*DATA PROVIDED*:
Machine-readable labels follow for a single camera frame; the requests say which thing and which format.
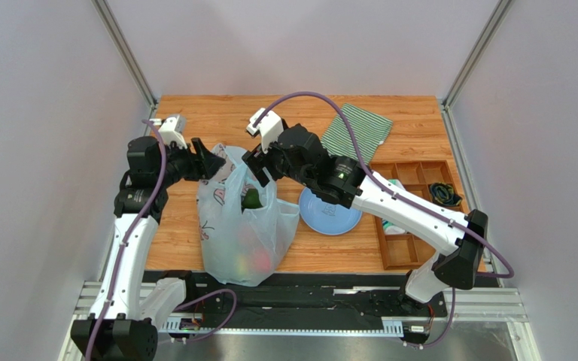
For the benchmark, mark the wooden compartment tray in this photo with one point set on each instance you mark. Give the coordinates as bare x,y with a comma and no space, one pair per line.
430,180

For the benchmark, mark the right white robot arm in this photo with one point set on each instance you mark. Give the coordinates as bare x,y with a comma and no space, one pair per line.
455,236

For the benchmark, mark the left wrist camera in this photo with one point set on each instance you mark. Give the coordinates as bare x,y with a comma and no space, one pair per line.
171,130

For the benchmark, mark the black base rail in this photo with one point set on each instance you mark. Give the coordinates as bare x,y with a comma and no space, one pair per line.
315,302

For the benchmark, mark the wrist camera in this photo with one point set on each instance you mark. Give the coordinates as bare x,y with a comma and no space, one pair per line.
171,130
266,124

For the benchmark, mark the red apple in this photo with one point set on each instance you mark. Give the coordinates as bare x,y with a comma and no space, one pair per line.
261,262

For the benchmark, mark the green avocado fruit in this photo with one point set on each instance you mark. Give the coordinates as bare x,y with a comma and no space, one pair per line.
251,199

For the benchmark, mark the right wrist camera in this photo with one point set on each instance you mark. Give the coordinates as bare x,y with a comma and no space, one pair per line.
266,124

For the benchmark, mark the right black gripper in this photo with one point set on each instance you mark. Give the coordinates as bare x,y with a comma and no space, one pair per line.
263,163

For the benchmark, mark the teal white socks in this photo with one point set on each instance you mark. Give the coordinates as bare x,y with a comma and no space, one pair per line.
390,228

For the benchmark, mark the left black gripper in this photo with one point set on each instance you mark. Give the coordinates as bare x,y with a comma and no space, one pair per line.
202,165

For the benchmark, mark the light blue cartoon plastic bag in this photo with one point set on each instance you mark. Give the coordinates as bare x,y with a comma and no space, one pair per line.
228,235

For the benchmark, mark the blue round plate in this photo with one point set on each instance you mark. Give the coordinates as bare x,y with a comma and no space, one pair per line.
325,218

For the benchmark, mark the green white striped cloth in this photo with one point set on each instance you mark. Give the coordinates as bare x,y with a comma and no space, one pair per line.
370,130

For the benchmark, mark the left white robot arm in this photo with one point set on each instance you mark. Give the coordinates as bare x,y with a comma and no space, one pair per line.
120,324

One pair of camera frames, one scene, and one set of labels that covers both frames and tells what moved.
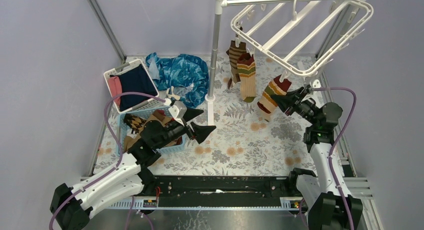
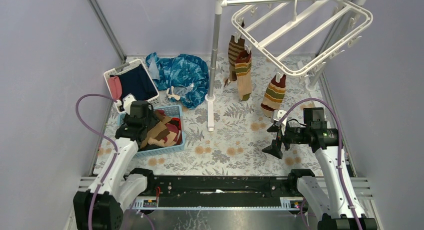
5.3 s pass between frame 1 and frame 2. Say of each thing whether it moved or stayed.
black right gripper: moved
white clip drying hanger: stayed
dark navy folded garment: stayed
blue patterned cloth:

*EXERCISE*:
Pictures do not belong in the copy. Reproduce the rest of the data exactly.

*YOUR SOLUTION*:
Machine-readable labels follow for a single camera frame; the requests say which thing and which format.
For the benchmark, mark the wooden compartment tray in this photo with one point set on each instance you mark. Give the coordinates as bare x,y with a comma and no space, one pair per line.
430,180

For the benchmark, mark the right white robot arm in this photo with one point set on each instance you mark. Give the coordinates as bare x,y with a comma and no space, one pair per line.
455,236

For the benchmark, mark the left wrist camera in this photo with one point set on each instance you mark. Give the coordinates as bare x,y with a comma and no space, one pair per line.
171,130

For the benchmark, mark the black base rail in this photo with one point set on each instance you mark. Give the coordinates as bare x,y with a comma and no space, one pair per line.
315,302

For the benchmark, mark the wrist camera in this photo with one point set on each instance you mark. Give the coordinates as bare x,y with a comma and no space, one pair per line.
171,130
266,124

For the benchmark, mark the red apple in this photo with one point set on each instance you mark. Give the coordinates as bare x,y with a comma and no space, one pair per line.
261,262

For the benchmark, mark the green avocado fruit in this photo with one point set on each instance you mark. Give the coordinates as bare x,y with a comma and no space, one pair per line.
251,199

For the benchmark, mark the right wrist camera in this photo with one point set on each instance you mark. Give the coordinates as bare x,y with a comma and no space, one pair per line.
266,124

For the benchmark, mark the right black gripper in this photo with one point set on each instance you mark. Give the coordinates as bare x,y with a comma and no space, one pair per line.
263,163

For the benchmark, mark the teal white socks in this photo with one point set on each instance you mark. Give the coordinates as bare x,y with a comma and no space, one pair per line.
390,228

For the benchmark, mark the left black gripper in this photo with one point set on each instance you mark. Give the coordinates as bare x,y with a comma and no space, one pair per line.
202,165

For the benchmark, mark the light blue cartoon plastic bag in this photo with one point set on each instance you mark. Give the coordinates as bare x,y with a comma and no space, one pair per line.
228,235

For the benchmark, mark the blue round plate in this photo with one point set on each instance you mark. Give the coordinates as bare x,y with a comma and no space, one pair per line.
325,218

For the benchmark, mark the green white striped cloth in this photo with one point set on each instance you mark. Give the coordinates as bare x,y with a comma and no space, one pair per line.
370,130

For the benchmark, mark the left white robot arm in this photo with one point set on each instance you mark. Give the coordinates as bare x,y with a comma and no space, one pair per line.
120,324

One pair of camera frames, one scene, and one set of labels that covers both frames and tells what moved.
5.3 s pass between frame 1 and frame 2. Say of each thing whether it moved or stayed.
black right gripper: moved
white clip drying hanger: stayed
dark navy folded garment: stayed
blue patterned cloth:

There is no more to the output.